By this point on shrine
, it already feels like one of the most satisfyingly exhaustive listens that The Republic of Wolves could have crafted. That’s why the placement of the record’s two most accessible tracks – “Northern Orthodox” and “Colored Out” – feels ideal. Both songs possess earworm melodies that are structurally conducive to mass consumption, with the former thrusting the lyrical hook ‘don’t bother asking what would Jesus do’

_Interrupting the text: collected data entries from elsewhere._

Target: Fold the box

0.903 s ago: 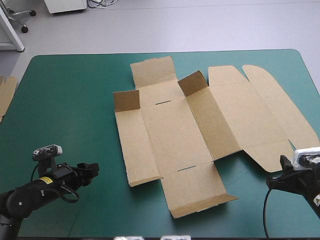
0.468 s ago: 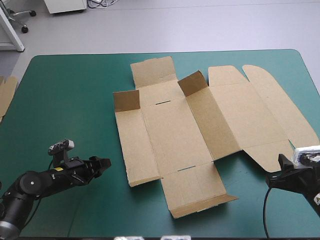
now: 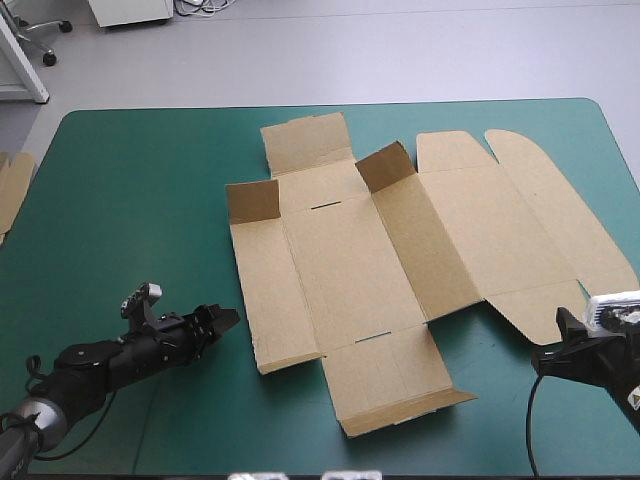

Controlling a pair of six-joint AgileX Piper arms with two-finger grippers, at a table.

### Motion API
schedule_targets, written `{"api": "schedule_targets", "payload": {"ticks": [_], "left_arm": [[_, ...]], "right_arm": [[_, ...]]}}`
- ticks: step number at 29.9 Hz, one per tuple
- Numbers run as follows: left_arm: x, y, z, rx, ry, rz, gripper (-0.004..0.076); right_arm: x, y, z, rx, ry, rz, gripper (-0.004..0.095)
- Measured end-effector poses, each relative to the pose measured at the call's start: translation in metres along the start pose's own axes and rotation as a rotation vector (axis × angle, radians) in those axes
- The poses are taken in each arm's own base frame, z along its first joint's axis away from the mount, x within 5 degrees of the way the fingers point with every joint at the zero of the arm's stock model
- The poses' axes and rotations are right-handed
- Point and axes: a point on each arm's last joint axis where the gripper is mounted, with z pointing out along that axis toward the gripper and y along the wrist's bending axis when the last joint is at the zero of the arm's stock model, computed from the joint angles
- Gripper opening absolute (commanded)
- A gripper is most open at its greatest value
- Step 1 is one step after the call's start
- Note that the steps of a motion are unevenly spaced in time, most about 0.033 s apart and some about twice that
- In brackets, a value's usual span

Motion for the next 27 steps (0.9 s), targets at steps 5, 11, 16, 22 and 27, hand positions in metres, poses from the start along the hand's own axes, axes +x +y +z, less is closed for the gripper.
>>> {"api": "schedule_targets", "payload": {"ticks": [5,11,16,22,27], "left_arm": [[0.011,0.011,0.003,0.027,-0.036,-0.016,0.0405],[0.015,0.017,0.007,0.023,-0.018,0.004,0.0405],[0.016,0.017,0.01,0.033,0.0,-0.002,0.0405],[0.014,0.015,0.011,0.046,0.006,0.022,0.0405],[0.006,0.012,0.013,0.037,-0.006,0.061,0.0405]], "right_arm": [[0.0,0.0,0.0,0.0,-0.003,0.0,0.0444],[-0.002,0.0,0.0,0.0,-0.017,0.0,0.0444],[-0.002,0.0,0.0,0.0,-0.019,0.0,0.0444],[-0.002,0.0,0.0,0.0,-0.02,0.0,0.0444],[-0.002,0.0,0.0,-0.001,-0.02,0.001,0.0444]]}}
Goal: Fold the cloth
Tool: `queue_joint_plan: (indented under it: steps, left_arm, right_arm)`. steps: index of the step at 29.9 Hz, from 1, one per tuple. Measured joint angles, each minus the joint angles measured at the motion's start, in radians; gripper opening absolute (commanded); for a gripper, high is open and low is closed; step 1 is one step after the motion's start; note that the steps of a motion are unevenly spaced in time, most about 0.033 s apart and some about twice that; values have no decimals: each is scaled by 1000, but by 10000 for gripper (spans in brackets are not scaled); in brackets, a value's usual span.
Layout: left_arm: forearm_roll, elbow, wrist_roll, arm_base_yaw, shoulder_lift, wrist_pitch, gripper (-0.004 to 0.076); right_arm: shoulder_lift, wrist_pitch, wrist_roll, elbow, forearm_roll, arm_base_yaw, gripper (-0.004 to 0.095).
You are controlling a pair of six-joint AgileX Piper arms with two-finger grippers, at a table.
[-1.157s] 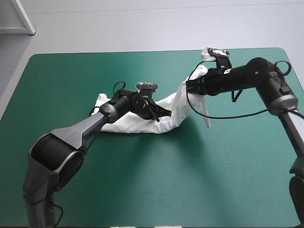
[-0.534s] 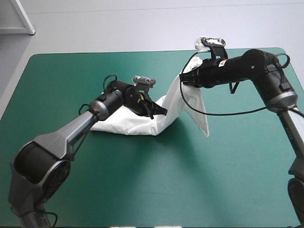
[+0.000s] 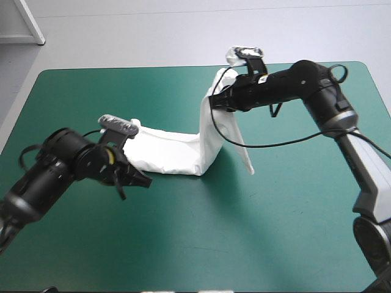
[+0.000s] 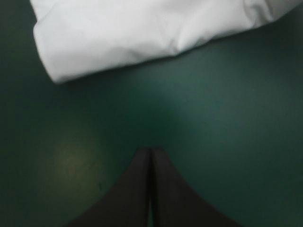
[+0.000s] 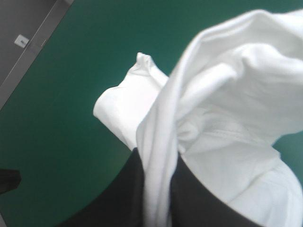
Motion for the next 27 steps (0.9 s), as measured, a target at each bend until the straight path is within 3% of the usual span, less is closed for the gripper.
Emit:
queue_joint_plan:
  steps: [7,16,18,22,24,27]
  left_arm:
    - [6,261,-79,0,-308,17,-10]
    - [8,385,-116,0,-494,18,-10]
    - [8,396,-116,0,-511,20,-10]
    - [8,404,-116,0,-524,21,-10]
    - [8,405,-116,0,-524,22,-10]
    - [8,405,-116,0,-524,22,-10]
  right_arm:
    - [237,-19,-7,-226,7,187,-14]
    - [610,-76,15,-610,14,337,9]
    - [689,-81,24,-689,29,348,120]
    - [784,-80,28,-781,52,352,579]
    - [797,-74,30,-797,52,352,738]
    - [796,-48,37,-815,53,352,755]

into your brain while the latter is essentially one unrelenting, multi-part chorus. Both songs still retain shrine
’s instrumental integrity and thematic weight though, which is to say that neither of these sound even slightly out of place despite their pop-sensibilities. The penultimate “Ore” is probably the record’s least immediate song, with no definable draw-ins other than the fact that the quick-spoken verses are something unique to the rest of the album. It’s a grower, however, and also one that does not betray the record’s sheer immensity or dark lyrical themes. The entire album is a very cohesive experience from start to finish, retaining its motifs with the consistency of a weather-beaten rock and the fluidity of a dream – which is appropriate, considering that the band has regularly referred to shrine
as something of a dream-inspired concept record.

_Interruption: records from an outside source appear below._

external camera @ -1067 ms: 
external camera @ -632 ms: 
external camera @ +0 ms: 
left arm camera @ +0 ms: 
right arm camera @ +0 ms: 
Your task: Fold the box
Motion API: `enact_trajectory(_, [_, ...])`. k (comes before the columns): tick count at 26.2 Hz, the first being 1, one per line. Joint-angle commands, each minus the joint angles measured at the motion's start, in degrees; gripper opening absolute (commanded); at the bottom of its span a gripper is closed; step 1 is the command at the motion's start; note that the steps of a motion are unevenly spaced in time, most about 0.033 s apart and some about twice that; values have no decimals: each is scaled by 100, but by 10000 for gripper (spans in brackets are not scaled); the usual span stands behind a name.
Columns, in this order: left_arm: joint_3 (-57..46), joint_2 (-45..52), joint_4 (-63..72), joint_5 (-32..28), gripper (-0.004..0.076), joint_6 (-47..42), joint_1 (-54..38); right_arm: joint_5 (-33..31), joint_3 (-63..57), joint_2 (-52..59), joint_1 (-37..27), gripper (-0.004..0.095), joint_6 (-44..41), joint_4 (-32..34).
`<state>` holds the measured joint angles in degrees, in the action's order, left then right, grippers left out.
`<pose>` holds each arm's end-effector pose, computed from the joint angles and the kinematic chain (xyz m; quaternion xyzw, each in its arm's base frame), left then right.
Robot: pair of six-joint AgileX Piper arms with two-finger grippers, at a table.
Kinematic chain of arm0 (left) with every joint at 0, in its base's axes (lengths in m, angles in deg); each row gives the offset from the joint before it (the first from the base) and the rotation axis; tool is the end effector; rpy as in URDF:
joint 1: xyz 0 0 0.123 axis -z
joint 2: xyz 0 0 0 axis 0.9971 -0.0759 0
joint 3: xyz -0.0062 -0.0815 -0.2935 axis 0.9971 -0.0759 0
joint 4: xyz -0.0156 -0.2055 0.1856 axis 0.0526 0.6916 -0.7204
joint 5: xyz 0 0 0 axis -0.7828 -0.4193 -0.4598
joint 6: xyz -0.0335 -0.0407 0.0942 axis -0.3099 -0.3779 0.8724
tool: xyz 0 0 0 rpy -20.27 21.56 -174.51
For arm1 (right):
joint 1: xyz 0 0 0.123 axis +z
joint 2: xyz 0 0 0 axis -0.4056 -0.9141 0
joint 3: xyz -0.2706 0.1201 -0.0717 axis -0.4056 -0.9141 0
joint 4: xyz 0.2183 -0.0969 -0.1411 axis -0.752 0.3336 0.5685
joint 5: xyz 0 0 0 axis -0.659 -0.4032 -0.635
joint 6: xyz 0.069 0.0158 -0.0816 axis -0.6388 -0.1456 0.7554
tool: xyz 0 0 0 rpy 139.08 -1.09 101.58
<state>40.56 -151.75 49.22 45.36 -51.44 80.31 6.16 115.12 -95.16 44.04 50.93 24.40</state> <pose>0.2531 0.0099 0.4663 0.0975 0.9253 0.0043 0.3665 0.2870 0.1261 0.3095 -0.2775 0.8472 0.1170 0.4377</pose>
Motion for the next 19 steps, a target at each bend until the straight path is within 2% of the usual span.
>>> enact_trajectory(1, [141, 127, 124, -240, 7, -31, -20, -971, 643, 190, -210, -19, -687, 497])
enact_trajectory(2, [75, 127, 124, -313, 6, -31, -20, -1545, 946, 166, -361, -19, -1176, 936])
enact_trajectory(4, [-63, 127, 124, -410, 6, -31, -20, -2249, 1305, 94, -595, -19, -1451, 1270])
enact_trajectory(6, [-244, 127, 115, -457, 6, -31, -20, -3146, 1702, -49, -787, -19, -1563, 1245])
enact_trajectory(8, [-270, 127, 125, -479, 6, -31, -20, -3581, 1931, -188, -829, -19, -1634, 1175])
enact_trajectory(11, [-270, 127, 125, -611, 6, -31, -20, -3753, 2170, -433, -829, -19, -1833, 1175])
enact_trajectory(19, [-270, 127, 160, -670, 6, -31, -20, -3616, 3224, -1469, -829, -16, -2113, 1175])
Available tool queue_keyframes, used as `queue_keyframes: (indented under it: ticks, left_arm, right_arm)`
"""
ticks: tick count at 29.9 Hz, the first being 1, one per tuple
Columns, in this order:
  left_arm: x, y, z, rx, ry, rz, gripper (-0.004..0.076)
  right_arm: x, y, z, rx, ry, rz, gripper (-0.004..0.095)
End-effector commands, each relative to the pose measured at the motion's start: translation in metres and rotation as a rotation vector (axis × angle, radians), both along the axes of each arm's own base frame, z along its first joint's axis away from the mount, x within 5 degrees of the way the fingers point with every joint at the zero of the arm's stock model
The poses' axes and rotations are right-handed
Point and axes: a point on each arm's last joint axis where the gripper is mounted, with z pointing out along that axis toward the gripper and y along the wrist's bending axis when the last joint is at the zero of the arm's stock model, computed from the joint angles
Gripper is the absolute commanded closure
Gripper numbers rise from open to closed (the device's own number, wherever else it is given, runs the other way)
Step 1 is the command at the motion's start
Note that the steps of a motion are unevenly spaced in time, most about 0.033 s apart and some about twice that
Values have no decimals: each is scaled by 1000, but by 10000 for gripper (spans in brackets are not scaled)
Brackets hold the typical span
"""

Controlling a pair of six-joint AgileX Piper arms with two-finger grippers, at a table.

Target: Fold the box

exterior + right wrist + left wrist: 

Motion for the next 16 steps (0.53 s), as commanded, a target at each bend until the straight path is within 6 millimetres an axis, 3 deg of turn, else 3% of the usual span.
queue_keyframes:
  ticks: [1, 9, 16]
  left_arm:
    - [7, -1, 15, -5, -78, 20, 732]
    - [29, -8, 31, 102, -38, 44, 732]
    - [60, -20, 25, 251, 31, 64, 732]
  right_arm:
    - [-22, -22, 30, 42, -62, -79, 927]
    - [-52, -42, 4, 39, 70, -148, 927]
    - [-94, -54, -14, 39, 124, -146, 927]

As the album draws to a close, there’s this sense of breathlessness – from the gentleness of Maggio’s whimsical vocals and transcendent lyrics, to the ferocity of the background screams and searing riffs, and even to the surprising twists, however brief, that turn the formula up on its head – it’s as if they’ve somehow done it all
. “Worry If You Want (Yume)” serves to tie it all together, bringing the album to a conclusive and epic finish. The most impressive moment of the track, other than the mystery female singer who contributes to a brief but heart-stopping vocal harmony, is the near two minute guitar solo that winds shrine
down to its final seconds in a display of instrumental mastery. It’s one that makes even the sick breakdown present on “Mitama” feel tame by comparison. shrine
truly does feel like The Republic of Wolves bringing it all to the table, deciding once and for all to throw everything they have at us in a single album that leaves nothing behind, save for the incredible feeling of fulfillment that follows forty-eight minutes of gritty, uncompromising, and darkly imaginative indie-rock. It’s an album that does just about everything right, possessing both the immediacy to be enjoyed right away as well as the depth and emotional layers to be appreciated years from now. Every so often, an under-the-radar band such as The Republic of Wolves releases a gem that could be considered by some to be a classic within its genre. shrine
is at least in that conversation, and it’s a record with lasting appeal that should be adored by fans, eagerly discovered by newcomers, and appreciated by all. If The Republic of Wolves have a magnum opus at this point in their careers, this is it. It's a perfect storm...so you'd best be ready.